E há mais uma coisa.
Uma investigação de um canal de televisão descobriu que, afinal, há colégios
privados a receberem dinheiros do Estado, isto é, dinheiro meu e seu que, em
vez de ser gasto naquilo que os nossos filhos precisam nas suas escolas, anda a
ser gasto nas finesses da rapaziada dos privados. Desculpem, mas isto não se
aguenta. Não admito que, na minha escola, comece a haver racionamento de
materiais por falta de verba, quando essa verba é canalizada pelos mecanismos
do Estado, pelos caminhos mais estranhos e ínvios, para as escolas das tias.
Não admito. E estou a borrifar-me para quem discorde. Só posso concluir que este
país e este Governo continuam a ser o que sempre foram desde há uma década a
esta parte: uma vergonha sem regresso.
Não foi por acaso que
Guterres, Durão Barroso e José Sócrates fugiram como o diabo foge da cruz.
3 comentários:
Texto de grandes pertinência e actualidade, como de costume. Os meus parabéns, Professor. Estou totalmente de acordo.
E se me é permitido, ainda acrescentaria algo: o que falhou para termos chegado à situação em que um bem tão essencial como o Ensino se tem de debater com o racionamento de material? E quem diz ensino, diz, naturalmente, Saúde, por exemplo.
É como se ninguém tivesse previsto que um dia as coisas poderiam chegar a este ponto. Ou melhor...é como se tivesse fechado os olhos a essa possibilidade.
O que eu quero dizer é que talvez não se gastasse, por estes dias, a palavra "reajuste" se, de facto, tivesse havido um prévio...ajuste! Reajuste? Mas de quê, se não se ajustou no passado?
Não me venham dizer que a crise financeira e (posterior e consequentemente) o programa de assistência nos conduziram, de modo exclusivo a este caos. Fomos nós, que falhámos os "timings" de reformas; fomos nós, que agora as fazemos "à pressa" e porque a elas somos obrigados; e fomos nós, que esbanjámos ao mesmo tempo em que falávamos, pasme-se, em "progresso sustentável".
É pena termos chegado a isto.
Um forte abraço, e acreditemos que não será sempre noite.

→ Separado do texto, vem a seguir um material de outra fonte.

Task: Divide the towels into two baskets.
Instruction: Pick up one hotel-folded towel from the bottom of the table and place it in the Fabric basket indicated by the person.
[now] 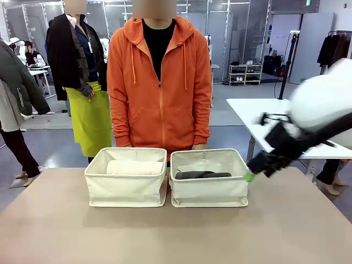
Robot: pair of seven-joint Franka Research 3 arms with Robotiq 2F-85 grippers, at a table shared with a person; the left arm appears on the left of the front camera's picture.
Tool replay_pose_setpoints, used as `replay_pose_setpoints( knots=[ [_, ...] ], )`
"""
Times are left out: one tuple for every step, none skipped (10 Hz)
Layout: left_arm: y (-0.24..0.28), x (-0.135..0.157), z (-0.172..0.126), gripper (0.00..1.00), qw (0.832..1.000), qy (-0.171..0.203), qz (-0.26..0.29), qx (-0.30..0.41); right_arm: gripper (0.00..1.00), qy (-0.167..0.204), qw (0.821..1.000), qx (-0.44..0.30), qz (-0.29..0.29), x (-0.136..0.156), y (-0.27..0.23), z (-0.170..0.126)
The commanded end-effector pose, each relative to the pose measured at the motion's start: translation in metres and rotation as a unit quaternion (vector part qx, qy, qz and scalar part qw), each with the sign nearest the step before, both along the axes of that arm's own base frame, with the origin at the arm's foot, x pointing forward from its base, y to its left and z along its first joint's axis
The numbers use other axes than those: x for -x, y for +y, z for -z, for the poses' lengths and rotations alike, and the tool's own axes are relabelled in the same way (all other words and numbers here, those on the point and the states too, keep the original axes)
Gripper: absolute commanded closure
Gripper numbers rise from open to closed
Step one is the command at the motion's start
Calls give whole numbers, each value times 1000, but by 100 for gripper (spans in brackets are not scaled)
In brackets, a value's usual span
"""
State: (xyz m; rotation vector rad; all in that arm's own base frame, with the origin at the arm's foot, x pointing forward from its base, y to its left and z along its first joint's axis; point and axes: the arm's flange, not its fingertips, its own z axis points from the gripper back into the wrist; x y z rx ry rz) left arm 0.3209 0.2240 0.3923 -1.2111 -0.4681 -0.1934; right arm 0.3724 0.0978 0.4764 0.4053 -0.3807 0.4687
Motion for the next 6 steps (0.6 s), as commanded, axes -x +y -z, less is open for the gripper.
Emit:
replay_pose_setpoints(
  knots=[
    [1, 3, -3, 0, 1000, -3, -3, 4, 0, -15, 991, -125, 44, 34, -40, 10],
    [1, 3, -3, 0, 1000, -3, -3, 4, 0, -4, 986, -151, 65, 42, -55, 17],
    [1, 3, -3, 0, 1000, -3, -3, 4, 0, 6, 981, -180, 74, 54, -73, 24],
    [1, 3, -3, 0, 1000, -3, -3, 4, 0, -2, 974, -205, 93, 66, -91, 30],
    [1, 3, -3, 0, 1000, -3, -3, 4, 0, -5, 969, -223, 108, 82, -110, 35],
    [1, 3, -3, 0, 1000, -3, -3, 4, 0, -5, 962, -243, 128, 107, -132, 42]
  ],
)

É um facto. Reajustar o que nunca foi ajustado é a forma brilhante de continuar a atirar areia para os olhos de quem, agora, tem de pagar pelas barrigas cheias, de meia dúzia de nababos. E o Governo sabe. E o Tribunal Constitucional sabe. E o Tribunal de Contas sabe. E o Tribunal do Trabalho sabe. E os Ministérios sabem. E nós também sabemos. O nosso poder é ainda, e só, o voto e estamos a utilizá-lo muito mal.
Um abraço.
É bem verdade Maestro; cada dia sinto maior o aperto desta teia de de olhos cegos e desumanos que nos sufocam a voz e o sonho. Na minha escola, por enquanto ainda temos o papel higiénico, mas há já vários anos que somos nós, professores a comprar giz, canetas...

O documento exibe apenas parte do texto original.